Ex astris scientia
Last week I had the opportunity to attend the University of Alberta’s Space Exploration Symposium (ExpressNews article here). I’ve been away from physics for a few years now, so the minutiae of the graduate research on display sailed over my head, but I managed to attend the two keynotes.
The first was a presentation by Dr. Jaymie Matthews (UBC) on the MOST space telescope and its involvement in the search for and study of exoplanets like the potentially habitable Gliese 581 c, as well as its striking resemblance to SpongeBob SquarePants. The second talk, delivered by Dr. Mark Lemmon (Texas A&M), concerned the Phoenix Mars Mission and how they plan to study the permafrost subsurface of the Martian Arctic.
The symposium was, on the whole, a stellar reminder of just how advanced we are as a society and a species when we let the scientists do their job, so long as they aren’t being silly.

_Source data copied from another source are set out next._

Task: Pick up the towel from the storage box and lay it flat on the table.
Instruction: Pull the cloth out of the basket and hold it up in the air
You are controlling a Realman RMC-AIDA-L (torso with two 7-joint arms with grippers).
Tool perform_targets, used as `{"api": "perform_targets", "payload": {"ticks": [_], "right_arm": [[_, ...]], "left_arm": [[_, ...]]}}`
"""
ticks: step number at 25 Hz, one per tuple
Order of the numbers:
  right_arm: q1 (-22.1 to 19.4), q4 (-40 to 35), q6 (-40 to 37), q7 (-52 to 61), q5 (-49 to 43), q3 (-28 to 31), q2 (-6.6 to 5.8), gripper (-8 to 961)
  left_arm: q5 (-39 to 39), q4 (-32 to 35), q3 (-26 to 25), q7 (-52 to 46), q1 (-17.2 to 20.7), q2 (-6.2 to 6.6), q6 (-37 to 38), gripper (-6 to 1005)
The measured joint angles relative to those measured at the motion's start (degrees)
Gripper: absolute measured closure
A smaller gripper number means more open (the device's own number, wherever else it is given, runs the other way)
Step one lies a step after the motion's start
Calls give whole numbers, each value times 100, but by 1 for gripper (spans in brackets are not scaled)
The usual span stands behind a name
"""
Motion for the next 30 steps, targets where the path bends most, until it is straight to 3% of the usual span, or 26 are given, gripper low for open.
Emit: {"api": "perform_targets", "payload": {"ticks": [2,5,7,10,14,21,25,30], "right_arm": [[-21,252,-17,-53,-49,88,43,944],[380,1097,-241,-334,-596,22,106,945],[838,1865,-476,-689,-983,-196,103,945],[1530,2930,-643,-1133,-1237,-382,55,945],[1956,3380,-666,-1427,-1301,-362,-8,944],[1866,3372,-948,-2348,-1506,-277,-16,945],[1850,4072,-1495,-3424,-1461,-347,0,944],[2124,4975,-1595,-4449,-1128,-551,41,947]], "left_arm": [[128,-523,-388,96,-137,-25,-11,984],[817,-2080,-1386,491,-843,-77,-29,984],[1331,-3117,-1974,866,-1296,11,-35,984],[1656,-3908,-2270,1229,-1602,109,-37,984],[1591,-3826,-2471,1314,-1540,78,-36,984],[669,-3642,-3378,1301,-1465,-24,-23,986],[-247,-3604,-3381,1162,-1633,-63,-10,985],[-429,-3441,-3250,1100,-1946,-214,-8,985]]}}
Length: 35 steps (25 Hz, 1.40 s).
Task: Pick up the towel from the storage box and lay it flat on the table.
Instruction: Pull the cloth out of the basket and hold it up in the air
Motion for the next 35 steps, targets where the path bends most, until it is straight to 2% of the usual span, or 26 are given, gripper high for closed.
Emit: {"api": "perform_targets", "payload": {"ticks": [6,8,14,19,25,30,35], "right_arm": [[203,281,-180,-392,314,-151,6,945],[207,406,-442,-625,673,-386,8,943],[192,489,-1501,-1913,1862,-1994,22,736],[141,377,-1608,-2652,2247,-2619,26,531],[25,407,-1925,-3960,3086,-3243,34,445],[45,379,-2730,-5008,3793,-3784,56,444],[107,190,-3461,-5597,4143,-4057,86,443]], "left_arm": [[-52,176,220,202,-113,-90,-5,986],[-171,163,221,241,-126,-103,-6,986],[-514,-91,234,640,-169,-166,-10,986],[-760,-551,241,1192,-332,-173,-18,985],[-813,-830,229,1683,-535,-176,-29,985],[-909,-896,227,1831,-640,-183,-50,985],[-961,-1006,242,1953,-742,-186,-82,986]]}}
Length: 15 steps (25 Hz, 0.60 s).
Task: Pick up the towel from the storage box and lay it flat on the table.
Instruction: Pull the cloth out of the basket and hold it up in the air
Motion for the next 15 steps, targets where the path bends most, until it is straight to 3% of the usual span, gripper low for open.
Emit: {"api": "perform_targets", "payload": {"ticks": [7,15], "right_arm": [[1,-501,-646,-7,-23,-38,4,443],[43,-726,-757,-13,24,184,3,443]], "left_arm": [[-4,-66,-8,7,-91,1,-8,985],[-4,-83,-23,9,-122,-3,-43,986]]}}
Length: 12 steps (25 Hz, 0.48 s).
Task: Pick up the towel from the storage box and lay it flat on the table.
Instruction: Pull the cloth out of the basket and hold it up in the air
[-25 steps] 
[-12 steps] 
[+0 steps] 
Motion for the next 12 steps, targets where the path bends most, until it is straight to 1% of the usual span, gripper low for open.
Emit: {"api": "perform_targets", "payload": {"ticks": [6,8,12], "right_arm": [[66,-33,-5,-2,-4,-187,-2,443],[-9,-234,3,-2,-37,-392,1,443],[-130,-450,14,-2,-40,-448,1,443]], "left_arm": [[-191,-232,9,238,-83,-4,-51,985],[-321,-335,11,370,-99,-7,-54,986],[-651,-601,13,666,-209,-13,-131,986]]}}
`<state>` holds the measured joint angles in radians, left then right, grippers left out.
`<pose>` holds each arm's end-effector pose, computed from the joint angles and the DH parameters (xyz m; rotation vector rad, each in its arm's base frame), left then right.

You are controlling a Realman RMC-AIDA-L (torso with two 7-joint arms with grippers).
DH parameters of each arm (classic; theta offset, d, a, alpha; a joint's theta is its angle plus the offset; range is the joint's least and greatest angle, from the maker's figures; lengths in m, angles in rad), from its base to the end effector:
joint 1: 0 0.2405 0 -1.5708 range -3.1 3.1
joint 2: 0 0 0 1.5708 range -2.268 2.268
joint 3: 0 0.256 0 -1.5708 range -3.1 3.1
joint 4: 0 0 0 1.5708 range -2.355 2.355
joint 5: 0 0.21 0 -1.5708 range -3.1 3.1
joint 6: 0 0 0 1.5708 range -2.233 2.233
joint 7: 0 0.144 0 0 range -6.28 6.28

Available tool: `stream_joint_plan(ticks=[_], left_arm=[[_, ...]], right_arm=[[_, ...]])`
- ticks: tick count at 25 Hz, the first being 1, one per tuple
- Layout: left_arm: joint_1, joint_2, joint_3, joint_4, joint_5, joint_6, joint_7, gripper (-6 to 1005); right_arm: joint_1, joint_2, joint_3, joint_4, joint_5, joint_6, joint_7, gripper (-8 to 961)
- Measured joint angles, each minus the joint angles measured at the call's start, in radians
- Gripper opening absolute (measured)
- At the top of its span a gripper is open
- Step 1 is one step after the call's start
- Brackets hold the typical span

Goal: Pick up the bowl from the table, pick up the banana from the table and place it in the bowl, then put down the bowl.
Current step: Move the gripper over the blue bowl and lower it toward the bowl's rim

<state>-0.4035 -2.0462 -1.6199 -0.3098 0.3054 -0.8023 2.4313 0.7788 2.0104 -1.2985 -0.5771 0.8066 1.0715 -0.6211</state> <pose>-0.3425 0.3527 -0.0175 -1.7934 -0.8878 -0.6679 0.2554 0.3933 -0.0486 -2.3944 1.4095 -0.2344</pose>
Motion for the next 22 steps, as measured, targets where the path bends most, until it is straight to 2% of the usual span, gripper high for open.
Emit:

Unfortunately, there is a massive chasm between scientists and policy-makers in every discipline and every stratum of society, in part because of the divergence between their educational paths. As Carl Sagan remarked in The Demon-Haunted World, there hasn’t been a scientifically literate U.S. President since Thomas Jefferson. And when it comes to space exploration, the political absurdities boggle the mind.
The star of the space policy circus is the 1967 Outer Space Treaty. As John Hickman explains in today’s edition of The Space Review, it’s high time for states to withdraw from the treaty and lay it to rest.